Pour générer et soutenir leur croissance, la capacité des entreprises à disposer des financements adéquats s’avère toujours cruciale, à commencer par le court-terme. ‘Never get out of cash !’ : la maîtrise du BFR est plus indispensable que jamais.

Tous les financiers connaissent l’effet-ciseaux, quand l’augmentation du chiffre d’affaires gonfle l’Excédent brut d’exploitation (EBE) mais aussi le BFR. Si le BFR se développe plus vite que l’EBE, la trésorerie de l’entreprise se tend dangereusement. Un risque majeur, dans lequel la qualité des règlements tient une place centrale.

Le risque d’impayé reste une menace constante

La protection du compte clients demeure la première condition de la maîtrise de son BFR. Les délais de règlement et la solvabilité de ses clients sont clé, particulièrement au moment où les défaillances d’entreprises en France repartent à la hausse depuis trois trimestres consécutifs. Leur niveau au 1er trimestre 2019 est toujours supérieur de 14% à la situation avant la crise de 2007. L’impayé est toujours possible, et l’assèchement de trésorerie qu’il entraînera peut mettre en danger le développement de l’entreprise – parfois même son existence.
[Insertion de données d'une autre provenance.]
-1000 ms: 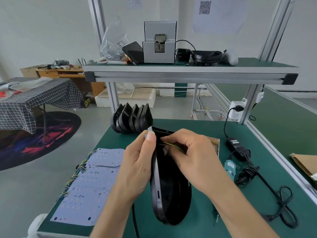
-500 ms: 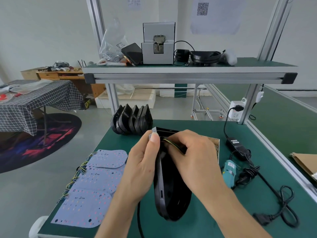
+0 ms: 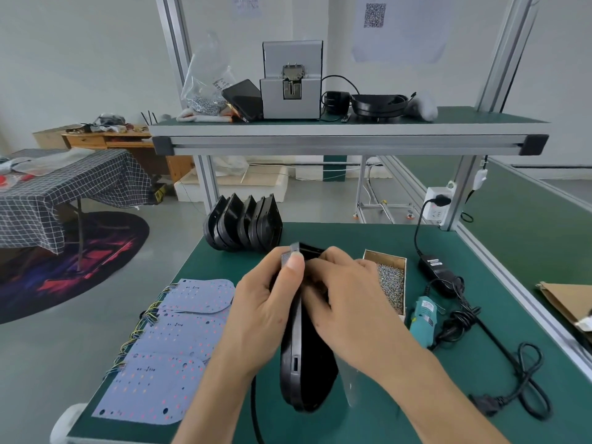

La bonne information au bon moment

Interrogé dans notre eBook « PME : les secrets de la croissance », le dirigeant-fondateur du négociant en produits de la mer Seafoodia le rappelle : « Nous vendons partout dans le monde, à des clientèles dont les habitudes sont pour le moins diversifiées… Alors l’information sur la solvabilité des clients est absolument essentielle. Et l’information sur les fournisseurs n’est pas moins importante, sur un marché comme le nôtre. »

Cette information ne constitue pas seulement une ultime vérification avant acceptation de commande ! Bien utilisée, elle permet aussi d’optimiser les coûts de prospection en se concentrant sur les bonnes signatures. Elle doit donc être disponible à tous moments et en tous lieux, et même, pourquoi pas, consultée directement par les commerciaux.

L’intérêt de l’assurance-crédit

La loi de modernisation de l’économie a pu contribuer à mieux cadrer les usages en matière de règlement, il n’en faut pas moins demeurer attentif et rigoureux. La mise en place d’un process pour encadrer le crédit client s’impose pour commencer. Mais la gestion en interne du crédit client – recherche et analyse des informations financières, recommandation d’un en-cours maximum autorisé, arbitrage avec la direction commerciale… et parfois gestion du recouvrement, constitue une activité chronophage, en plus que d’être sans garantie.

L’assureur-crédit fait ce travail en spécialiste, et s’engage à rembourser le montant garanti si les événements venaient à lui donner tort. Pour une entreprise en croissance, c’est autant de sérénité et de temps gagnés, et l’opportunité de consacrer ses talents à de nouvelles conquêtes.